- **REQUIRED ACTION**
Please make an exact transcription of all the data that follows.

- **EXTRACTED INFORMATION**
--

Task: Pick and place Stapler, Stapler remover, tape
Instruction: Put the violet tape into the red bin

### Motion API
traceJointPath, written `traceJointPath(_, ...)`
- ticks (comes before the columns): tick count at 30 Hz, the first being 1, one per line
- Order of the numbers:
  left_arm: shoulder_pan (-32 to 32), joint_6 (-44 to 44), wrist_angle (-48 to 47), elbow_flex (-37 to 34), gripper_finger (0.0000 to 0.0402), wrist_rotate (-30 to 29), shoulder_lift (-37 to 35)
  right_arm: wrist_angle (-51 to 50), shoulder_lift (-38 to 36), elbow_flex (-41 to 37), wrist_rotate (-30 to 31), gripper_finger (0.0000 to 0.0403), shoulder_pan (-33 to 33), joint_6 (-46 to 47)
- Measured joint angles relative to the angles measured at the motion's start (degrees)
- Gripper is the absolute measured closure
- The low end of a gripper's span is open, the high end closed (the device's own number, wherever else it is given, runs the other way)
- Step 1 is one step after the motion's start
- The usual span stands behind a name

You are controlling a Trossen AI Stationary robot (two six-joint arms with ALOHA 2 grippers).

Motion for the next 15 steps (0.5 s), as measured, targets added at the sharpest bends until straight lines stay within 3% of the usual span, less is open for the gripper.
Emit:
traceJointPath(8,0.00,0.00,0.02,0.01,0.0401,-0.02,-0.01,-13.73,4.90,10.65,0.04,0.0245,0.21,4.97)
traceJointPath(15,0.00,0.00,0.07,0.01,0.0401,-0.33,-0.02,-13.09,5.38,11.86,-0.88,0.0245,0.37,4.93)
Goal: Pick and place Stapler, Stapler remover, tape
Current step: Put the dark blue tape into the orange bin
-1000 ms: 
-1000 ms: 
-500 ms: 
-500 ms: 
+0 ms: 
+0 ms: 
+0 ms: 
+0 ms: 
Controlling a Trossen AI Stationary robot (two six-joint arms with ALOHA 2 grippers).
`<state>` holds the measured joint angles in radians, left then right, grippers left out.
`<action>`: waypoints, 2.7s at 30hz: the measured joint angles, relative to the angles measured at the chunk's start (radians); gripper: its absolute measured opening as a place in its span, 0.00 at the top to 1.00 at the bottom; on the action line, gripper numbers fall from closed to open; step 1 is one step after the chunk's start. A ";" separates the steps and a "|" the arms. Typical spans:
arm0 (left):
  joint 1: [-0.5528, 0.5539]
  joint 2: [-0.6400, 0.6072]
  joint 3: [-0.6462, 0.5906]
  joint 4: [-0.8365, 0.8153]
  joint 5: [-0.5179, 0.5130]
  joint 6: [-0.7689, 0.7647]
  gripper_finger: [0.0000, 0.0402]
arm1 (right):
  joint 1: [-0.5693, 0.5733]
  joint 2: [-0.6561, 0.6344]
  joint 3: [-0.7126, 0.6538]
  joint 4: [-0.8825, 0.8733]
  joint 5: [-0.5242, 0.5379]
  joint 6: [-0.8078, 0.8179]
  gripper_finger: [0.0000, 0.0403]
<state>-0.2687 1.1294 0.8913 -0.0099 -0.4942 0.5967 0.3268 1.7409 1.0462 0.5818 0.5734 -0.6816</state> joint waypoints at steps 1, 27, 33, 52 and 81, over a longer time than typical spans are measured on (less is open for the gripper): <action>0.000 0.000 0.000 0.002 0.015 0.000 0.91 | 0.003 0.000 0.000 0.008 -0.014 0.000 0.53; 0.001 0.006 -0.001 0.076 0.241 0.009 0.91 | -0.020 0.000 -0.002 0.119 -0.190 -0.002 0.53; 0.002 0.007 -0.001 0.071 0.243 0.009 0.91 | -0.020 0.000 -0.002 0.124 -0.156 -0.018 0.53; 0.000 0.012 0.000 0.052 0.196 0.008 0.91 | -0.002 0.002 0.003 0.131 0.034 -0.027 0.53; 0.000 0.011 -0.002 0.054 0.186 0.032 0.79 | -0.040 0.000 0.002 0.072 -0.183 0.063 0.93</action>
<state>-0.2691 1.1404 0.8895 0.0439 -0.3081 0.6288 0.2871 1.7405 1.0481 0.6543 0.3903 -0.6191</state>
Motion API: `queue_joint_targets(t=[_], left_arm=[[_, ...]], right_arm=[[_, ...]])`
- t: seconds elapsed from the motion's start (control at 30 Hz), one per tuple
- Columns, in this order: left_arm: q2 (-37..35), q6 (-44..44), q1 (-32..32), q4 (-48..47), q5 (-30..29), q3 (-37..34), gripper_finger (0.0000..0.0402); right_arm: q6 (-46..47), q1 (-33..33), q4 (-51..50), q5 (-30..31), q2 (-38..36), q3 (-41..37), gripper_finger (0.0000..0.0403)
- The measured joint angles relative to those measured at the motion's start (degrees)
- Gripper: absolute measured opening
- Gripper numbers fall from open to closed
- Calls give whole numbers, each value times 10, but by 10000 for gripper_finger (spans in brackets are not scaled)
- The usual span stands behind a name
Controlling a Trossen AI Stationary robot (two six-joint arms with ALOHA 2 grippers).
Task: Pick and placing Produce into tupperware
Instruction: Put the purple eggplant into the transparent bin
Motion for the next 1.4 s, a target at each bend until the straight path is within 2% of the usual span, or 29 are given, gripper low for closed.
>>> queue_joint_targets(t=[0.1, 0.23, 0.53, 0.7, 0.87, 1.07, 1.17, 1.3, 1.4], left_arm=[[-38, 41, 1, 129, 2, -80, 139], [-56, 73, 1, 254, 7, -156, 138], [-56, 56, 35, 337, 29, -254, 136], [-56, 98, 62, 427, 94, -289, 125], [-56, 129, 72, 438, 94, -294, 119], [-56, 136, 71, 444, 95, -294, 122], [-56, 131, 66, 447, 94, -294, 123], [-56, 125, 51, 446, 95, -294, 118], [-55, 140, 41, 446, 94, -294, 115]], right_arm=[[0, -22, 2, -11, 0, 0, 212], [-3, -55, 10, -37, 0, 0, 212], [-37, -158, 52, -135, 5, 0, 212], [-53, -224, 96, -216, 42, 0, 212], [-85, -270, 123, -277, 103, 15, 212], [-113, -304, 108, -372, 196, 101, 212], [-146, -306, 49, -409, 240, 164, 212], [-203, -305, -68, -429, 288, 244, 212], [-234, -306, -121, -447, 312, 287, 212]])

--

- **YOUR RESPONSE**
Task: Pick and place Stapler, Stapler remover, tape
Instruction: Put the violet tape into the red bin

### Motion API
traceJointPath, written `traceJointPath(_, ...)`
- ticks (comes before the columns): tick count at 30 Hz, the first being 1, one per line
- Order of the numbers:
  left_arm: shoulder_pan (-32 to 32), joint_6 (-44 to 44), wrist_angle (-48 to 47), elbow_flex (-37 to 34), gripper_finger (0.0000 to 0.0402), wrist_rotate (-30 to 29), shoulder_lift (-37 to 35)
  right_arm: wrist_angle (-51 to 50), shoulder_lift (-38 to 36), elbow_flex (-41 to 37), wrist_rotate (-30 to 31), gripper_finger (0.0000 to 0.0403), shoulder_pan (-33 to 33), joint_6 (-46 to 47)
- Measured joint angles relative to the angles measured at the motion's start (degrees)
- Gripper is the absolute measured closure
- The low end of a gripper's span is open, the high end closed (the device's own number, wherever else it is given, runs the other way)
- Step 1 is one step after the motion's start
- The usual span stands behind a name

You are controlling a Trossen AI Stationary robot (two six-joint arms with ALOHA 2 grippers).

Motion for the next 15 steps (0.5 s), as measured, targets added at the sharpest bends until straight lines stay within 3% of the usual span, less is open for the gripper.
Emit:
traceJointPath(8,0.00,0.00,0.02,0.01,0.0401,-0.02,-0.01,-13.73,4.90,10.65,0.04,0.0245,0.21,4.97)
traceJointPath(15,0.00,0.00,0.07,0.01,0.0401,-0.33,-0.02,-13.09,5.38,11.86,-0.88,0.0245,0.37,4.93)
Goal: Pick and place Stapler, Stapler remover, tape
Current step: Put the dark blue tape into the orange bin
-1000 ms: 
-1000 ms: 
-500 ms: 
-500 ms: 
+0 ms: 
+0 ms: 
+0 ms: 
+0 ms: 
Controlling a Trossen AI Stationary robot (two six-joint arms with ALOHA 2 grippers).
`<state>` holds the measured joint angles in radians, left then right, grippers left out.
`<action>`: waypoints, 2.7s at 30hz: the measured joint angles, relative to the angles measured at the chunk's start (radians); gripper: its absolute measured opening as a place in its span, 0.00 at the top to 1.00 at the bottom; on the action line, gripper numbers fall from closed to open; step 1 is one step after the chunk's start. A ";" separates the steps and a "|" the arms. Typical spans:
arm0 (left):
  joint 1: [-0.5528, 0.5539]
  joint 2: [-0.6400, 0.6072]
  joint 3: [-0.6462, 0.5906]
  joint 4: [-0.8365, 0.8153]
  joint 5: [-0.5179, 0.5130]
  joint 6: [-0.7689, 0.7647]
  gripper_finger: [0.0000, 0.0402]
arm1 (right):
  joint 1: [-0.5693, 0.5733]
  joint 2: [-0.6561, 0.6344]
  joint 3: [-0.7126, 0.6538]
  joint 4: [-0.8825, 0.8733]
  joint 5: [-0.5242, 0.5379]
  joint 6: [-0.8078, 0.8179]
  gripper_finger: [0.0000, 0.0403]
<state>-0.2687 1.1294 0.8913 -0.0099 -0.4942 0.5967 0.3268 1.7409 1.0462 0.5818 0.5734 -0.6816</state> joint waypoints at steps 1, 27, 33, 52 and 81, over a longer time than typical spans are measured on (less is open for the gripper): <action>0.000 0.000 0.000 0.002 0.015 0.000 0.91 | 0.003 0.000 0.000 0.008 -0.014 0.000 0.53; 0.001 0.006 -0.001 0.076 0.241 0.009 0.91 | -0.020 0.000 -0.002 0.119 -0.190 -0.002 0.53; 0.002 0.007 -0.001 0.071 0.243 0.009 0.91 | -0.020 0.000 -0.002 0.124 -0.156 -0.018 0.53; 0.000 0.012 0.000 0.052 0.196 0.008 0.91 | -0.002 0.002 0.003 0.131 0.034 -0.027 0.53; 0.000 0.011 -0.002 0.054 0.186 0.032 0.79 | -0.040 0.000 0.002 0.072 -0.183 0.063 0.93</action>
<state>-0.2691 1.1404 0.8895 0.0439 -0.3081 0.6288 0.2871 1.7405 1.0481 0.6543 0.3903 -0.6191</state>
Motion API: `queue_joint_targets(t=[_], left_arm=[[_, ...]], right_arm=[[_, ...]])`
- t: seconds elapsed from the motion's start (control at 30 Hz), one per tuple
- Columns, in this order: left_arm: q2 (-37..35), q6 (-44..44), q1 (-32..32), q4 (-48..47), q5 (-30..29), q3 (-37..34), gripper_finger (0.0000..0.0402); right_arm: q6 (-46..47), q1 (-33..33), q4 (-51..50), q5 (-30..31), q2 (-38..36), q3 (-41..37), gripper_finger (0.0000..0.0403)
- The measured joint angles relative to those measured at the motion's start (degrees)
- Gripper: absolute measured opening
- Gripper numbers fall from open to closed
- Calls give whole numbers, each value times 10, but by 10000 for gripper_finger (spans in brackets are not scaled)
- The usual span stands behind a name
Controlling a Trossen AI Stationary robot (two six-joint arms with ALOHA 2 grippers).
Task: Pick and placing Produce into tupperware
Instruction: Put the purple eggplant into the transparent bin
Motion for the next 1.4 s, a target at each bend until the straight path is within 2% of the usual span, or 29 are given, gripper low for closed.
>>> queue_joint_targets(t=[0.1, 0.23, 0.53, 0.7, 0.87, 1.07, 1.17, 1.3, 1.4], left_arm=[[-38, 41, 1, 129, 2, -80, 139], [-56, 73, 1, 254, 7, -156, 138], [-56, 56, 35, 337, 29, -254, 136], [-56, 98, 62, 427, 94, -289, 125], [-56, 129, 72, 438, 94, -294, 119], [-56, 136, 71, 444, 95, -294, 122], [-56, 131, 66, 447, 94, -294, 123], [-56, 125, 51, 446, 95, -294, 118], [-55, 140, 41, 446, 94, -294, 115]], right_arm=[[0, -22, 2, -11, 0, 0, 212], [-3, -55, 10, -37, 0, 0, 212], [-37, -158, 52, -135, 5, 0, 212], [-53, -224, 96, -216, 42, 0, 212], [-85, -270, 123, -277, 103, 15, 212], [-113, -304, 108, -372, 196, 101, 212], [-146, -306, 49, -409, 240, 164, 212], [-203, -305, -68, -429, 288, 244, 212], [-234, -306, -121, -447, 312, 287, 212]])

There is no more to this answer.